English war poet Wilfred Owen wrote a poem called Dulce et Decorum Est in which he says “And watch the white eyes writhing in his face/His hanging face, like a devil’s sick of sin” in a description of a soldier. This same description can be lent to Hannibal’s victims. Anthony Hopkins brings a performance like no other to his chilling depiction of Hannibal The Cannibal. If this is what we get from a film, I shudder at the thought of what the character is like in Thomas Harris’ original novel. Anthony Hopkins is one of the greatest actors of his generation, and this is only one of his many incredible performances to leave you both in awe and in a paralytic shock of epic proportions.

Jodie Foster is great as Agent Starling. She holds the film together with her fear of Hopkins hiding behind her eyes, whilst Hannibal revels in his victories as his “writhing white eyes” show how delighted he is at his accomplishments. He loves to play games. He loves stacking people and toying with the psyche and I guess this is what makes him such a good psychiatrist and subsequently (if I can say), what makes such a good killer. They need him more than he needs them. He takes that and turns the notch up to one thousand. He takes an interest in the “vulnerable” Clarice, feeds on her naivety and her secrets. He’s a man with no conscience.

Jodie Foster gives an Oscar-winning performance as Starling, and she bloody deserved it
(The Silence of the Lambs, Orion Pictures)

The Silence of the Lambs is one of the greatest games of chess I’ve ever seen. Foster may be playing white, as she goes first, with Hopkins as black. Though, going second is no disadvantage. Hannibal is a step ahead of everybody, even from the confines of his isolated imprisonment. He has a taste for the finer things in life, including high art and high culture, but also a taste for human flesh. Whilst all that is happening, we have Buffalo Bill skinning his victims like he’s peeling vegetables as a side dish for a Sunday barbecue.
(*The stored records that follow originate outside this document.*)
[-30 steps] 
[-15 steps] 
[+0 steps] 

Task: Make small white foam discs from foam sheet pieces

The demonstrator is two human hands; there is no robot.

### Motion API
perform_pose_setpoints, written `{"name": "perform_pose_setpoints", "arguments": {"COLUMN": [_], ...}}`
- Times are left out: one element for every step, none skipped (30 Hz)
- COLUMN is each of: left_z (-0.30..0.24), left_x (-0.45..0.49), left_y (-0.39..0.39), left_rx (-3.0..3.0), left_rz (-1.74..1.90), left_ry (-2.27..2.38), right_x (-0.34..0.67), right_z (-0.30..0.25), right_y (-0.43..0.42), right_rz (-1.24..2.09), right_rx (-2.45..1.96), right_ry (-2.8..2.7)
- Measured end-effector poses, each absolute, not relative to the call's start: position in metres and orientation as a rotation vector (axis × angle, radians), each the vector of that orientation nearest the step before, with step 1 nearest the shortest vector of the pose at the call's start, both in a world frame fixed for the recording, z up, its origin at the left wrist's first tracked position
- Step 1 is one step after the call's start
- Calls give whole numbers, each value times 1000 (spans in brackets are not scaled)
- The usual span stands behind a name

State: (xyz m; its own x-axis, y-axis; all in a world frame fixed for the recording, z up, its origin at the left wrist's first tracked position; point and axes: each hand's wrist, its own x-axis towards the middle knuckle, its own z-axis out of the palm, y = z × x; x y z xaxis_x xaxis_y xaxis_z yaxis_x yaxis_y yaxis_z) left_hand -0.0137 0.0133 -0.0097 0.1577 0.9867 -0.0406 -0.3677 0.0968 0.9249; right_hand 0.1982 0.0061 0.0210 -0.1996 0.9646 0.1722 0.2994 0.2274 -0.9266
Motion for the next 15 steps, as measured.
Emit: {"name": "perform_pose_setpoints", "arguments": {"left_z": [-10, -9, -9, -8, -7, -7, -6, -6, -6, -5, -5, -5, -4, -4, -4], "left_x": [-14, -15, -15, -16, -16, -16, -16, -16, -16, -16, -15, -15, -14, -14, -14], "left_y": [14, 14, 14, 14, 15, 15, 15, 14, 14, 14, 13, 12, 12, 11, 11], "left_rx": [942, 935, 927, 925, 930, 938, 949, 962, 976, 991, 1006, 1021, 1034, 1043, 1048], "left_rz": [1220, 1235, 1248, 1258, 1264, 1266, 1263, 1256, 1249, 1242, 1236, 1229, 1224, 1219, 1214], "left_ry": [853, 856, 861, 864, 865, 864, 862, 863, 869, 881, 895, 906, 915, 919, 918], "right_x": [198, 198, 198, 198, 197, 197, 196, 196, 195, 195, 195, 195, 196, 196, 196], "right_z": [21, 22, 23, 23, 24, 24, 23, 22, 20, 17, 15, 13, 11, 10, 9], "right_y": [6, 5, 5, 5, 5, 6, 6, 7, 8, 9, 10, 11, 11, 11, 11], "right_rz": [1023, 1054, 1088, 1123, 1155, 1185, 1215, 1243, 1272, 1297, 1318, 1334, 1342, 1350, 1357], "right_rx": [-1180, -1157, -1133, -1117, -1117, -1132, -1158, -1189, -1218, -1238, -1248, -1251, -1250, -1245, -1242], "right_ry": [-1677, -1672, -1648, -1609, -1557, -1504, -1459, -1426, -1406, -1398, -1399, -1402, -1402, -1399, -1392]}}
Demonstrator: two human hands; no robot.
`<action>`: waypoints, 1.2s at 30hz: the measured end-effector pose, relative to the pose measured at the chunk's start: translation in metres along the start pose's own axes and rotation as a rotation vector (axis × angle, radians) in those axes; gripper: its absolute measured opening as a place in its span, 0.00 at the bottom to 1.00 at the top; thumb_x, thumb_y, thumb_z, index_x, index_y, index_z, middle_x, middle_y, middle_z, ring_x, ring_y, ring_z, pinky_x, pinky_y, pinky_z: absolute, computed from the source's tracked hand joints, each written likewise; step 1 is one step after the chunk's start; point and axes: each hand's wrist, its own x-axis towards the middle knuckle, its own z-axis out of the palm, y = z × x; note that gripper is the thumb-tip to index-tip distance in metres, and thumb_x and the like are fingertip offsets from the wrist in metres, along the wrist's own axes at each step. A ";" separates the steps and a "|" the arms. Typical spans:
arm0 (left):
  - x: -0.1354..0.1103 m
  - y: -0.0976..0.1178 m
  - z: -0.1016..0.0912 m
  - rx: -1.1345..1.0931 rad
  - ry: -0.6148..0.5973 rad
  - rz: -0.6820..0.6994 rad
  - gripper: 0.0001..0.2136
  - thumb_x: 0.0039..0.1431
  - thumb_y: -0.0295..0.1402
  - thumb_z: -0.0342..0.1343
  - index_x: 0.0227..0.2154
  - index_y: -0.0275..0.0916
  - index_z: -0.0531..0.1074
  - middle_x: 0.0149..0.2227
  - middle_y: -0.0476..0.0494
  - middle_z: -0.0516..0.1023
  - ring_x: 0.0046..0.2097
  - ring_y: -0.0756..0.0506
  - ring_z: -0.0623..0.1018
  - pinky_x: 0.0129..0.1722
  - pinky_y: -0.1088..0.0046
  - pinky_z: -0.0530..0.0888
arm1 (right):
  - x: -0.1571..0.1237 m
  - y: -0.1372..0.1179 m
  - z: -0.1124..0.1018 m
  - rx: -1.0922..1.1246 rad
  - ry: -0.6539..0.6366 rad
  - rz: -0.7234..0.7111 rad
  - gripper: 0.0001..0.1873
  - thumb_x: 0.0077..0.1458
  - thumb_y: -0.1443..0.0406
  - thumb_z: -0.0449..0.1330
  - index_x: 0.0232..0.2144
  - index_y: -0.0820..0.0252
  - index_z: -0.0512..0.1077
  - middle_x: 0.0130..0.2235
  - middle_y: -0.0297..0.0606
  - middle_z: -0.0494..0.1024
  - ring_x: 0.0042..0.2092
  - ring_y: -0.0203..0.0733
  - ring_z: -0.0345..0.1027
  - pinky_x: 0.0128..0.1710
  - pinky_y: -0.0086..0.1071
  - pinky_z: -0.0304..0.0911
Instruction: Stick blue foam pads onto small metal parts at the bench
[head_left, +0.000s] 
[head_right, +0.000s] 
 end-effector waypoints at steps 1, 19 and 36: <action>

Despite this film’s knack for the grotesque, it also leans towards the carnivalesque with its beautiful ugliness amidst all the bloody gore and horror.

Despite being a Hollywood movie (entertainment), this is not a fun film. This is evident with the scenes with Bill (Ted Levine). There is nothing fun about kidnapping and killing young women. These scenes are incredibly unpleasant to watch, with one scene where Foster examines a body, standing to be one of the most vivid body-examination scenes I’ve seen in any police drama in my life. Demme, with Foster and Glenn, have done well here. Not only is it harsh, it’s realistic and in your face. And despite my views on the unpleasantness, I would not have scenes like this done any other way. The more unpleasant it makes the audience feel, the better it is, in my opinion.

Hopkins doesn’t need to say anything, the way he looks is enough to send me running down the street
(The Silence of the Lambs, Orion Pictures)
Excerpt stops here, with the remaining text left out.